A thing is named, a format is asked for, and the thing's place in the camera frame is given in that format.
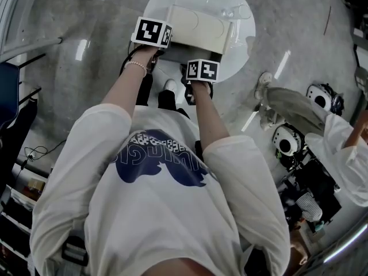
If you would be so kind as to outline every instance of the blue graphic print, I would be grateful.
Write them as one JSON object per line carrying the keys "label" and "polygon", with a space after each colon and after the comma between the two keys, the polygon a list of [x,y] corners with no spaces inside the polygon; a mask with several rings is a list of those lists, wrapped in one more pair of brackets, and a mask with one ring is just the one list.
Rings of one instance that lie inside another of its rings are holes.
{"label": "blue graphic print", "polygon": [[116,170],[126,183],[142,175],[155,176],[165,164],[171,176],[181,185],[203,187],[209,174],[196,156],[161,130],[134,134],[117,155]]}

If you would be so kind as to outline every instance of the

## DIRECTIONS FOR THIS TASK
The lines wanted run from the first one in the material above through the line containing "would be grateful."; give them again exactly, leaving out the pictures.

## TASK OUTPUT
A thing is named, a format is asked for, and the thing's place in the camera frame is given in that format.
If you would be so kind as to outline every instance of the blue graphic print, I would be grateful.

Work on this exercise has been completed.